Does opioid prescription monitoring lead patients to seek more dangerous alternatives?

In June, Missouri became the 50th state to establish a statewide prescription drug monitoring program. However, experts are still split over whether such programs effectively decrease opioid-related overdoses, Kaiser Health News reported July 26.

Kentucky was the first state to require prescribers and dispensers to use a monitoring system. Shortly after the state began using the system in 2012, the number of opioid prescriptions and overdoses from prescription opioids decreased slightly. However, overall opioid overdose deaths have been steadily increasing since 2012, with the exception of slight decreases in 2018 and 2019, according to CDC data.

Some public health experts say prescription monitoring programs force patients who have an addiction to turn to more dangerous alternatives, such as heroin and fentanyl. Others say the absence of such programs makes it easier for patients to visit different physicians to obtain prescriptions for the same drug and for providers to overprescribe.

Stephen Wood, a nurse practitioner who is also a visiting substance abuse bioethics researcher at Cambridge, Mass.-based Harvard University, told Kaiser Health News prescription monitoring programs can often make patients feel like they're in trouble without offering any viable treatment options. At Boston-based Carney Hospital, he and his colleagues rely more on toxicology screens, signs such as injection marks on skin.

"Rather than pulling out a piece of paper and being accusatory, I find it’s much better to present myself as a caring provider and sit down and have an honest discussion," Mr. Wood said.

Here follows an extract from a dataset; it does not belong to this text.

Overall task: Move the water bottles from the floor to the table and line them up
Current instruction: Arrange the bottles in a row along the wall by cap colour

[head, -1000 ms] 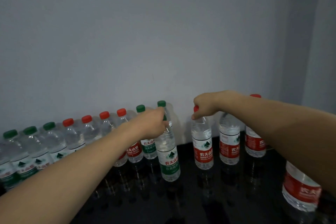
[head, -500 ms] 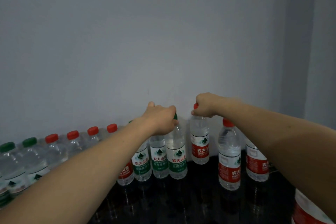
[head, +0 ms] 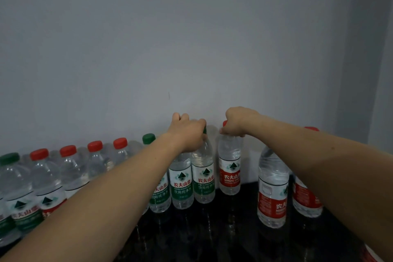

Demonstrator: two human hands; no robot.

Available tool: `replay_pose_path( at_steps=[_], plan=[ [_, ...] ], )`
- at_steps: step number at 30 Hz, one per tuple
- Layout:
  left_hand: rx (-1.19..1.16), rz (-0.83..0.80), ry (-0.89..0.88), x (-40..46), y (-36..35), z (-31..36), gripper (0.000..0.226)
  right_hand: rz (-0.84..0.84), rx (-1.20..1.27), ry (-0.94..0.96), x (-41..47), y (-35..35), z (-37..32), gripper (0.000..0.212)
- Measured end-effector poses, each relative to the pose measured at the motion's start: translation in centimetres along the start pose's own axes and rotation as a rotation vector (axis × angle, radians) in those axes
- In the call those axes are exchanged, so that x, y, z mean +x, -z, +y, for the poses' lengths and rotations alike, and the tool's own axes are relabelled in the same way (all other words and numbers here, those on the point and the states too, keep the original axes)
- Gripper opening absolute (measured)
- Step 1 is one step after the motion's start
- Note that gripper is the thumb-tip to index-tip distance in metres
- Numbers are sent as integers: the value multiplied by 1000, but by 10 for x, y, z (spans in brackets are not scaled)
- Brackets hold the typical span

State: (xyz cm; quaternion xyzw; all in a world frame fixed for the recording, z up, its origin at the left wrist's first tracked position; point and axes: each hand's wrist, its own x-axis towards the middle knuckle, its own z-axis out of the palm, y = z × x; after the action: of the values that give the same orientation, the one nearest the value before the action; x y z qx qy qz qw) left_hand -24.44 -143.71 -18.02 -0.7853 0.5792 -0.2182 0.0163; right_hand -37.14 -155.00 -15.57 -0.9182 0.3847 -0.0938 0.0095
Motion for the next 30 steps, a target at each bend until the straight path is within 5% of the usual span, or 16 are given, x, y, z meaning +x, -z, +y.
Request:
replay_pose_path(
  at_steps=[19,30],
  plan=[
    [-2,149,78,-15,-15,0,37,78,75,39,-11,-14,-17,35],
    [-210,338,34,-108,98,35,50,253,0,150,-139,84,14,48]
  ],
)
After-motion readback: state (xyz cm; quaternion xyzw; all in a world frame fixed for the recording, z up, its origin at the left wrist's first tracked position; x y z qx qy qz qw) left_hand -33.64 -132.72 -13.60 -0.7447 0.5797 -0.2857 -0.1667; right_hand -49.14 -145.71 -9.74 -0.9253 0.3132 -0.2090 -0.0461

Faisal Khan, PhD, the director of the health department in St. Louis County, Mo., told Kaiser Health News that while monitoring programs can lead to an increase in overdose deaths in the years immediately following their establishments, they also help physicians intervene before a patient becomes addicted to opioids. 

He said physicians can direct patients to treatment programs, but Rachel Winograd, PhD, who leads a program called NoMODeaths, said "we absolutely are not prepared for that in Missouri." Ms. Winograd told Kaiser Health News substance use treatment providers are often at max capacity.